● TASK PROMPT: Lines in the following data that contain the string "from" are to be counted. Report only their number.

● DATA BLOCK:
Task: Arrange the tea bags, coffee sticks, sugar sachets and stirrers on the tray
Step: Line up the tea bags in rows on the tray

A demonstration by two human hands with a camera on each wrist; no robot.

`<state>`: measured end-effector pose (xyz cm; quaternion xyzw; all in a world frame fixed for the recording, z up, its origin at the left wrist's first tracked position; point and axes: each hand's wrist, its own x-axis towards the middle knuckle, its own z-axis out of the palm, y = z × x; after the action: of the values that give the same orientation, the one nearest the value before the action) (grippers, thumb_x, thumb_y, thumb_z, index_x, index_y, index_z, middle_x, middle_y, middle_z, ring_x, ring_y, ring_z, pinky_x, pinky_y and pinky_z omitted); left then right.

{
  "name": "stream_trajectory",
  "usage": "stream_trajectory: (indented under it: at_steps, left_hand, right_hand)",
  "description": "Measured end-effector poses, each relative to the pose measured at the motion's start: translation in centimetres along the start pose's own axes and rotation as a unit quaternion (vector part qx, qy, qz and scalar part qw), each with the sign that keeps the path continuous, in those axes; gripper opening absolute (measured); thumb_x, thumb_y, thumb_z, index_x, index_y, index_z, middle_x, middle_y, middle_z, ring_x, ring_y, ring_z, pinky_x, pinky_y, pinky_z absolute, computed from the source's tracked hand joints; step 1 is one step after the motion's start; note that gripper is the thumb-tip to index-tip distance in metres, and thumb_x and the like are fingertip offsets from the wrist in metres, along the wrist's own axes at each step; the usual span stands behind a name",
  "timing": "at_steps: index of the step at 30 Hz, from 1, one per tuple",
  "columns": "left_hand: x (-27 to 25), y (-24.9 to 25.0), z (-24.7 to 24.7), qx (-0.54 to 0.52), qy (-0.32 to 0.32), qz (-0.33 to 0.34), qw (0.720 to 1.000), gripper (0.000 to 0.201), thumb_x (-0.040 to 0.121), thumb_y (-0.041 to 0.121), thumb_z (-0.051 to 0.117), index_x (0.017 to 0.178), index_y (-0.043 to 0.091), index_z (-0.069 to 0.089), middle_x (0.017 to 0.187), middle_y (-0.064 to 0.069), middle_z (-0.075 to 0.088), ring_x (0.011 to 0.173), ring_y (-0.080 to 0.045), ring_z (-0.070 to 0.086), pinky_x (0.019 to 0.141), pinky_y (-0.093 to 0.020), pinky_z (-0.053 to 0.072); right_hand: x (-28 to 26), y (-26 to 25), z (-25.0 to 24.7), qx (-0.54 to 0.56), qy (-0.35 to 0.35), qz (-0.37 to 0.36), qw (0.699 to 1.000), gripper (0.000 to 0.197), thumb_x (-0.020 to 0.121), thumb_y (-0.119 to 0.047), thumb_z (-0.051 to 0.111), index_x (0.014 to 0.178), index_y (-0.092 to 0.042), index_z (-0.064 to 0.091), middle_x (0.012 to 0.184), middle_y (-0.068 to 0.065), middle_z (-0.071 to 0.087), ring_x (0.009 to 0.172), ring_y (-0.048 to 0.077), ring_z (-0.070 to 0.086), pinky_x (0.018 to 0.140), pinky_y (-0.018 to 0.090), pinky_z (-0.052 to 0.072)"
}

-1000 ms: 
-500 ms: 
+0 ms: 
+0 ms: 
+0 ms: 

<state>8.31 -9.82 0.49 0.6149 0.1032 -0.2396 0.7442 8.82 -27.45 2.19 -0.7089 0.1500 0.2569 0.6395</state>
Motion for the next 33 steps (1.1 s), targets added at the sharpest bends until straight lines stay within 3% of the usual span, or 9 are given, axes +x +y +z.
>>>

● YOUR RESPONSE: 2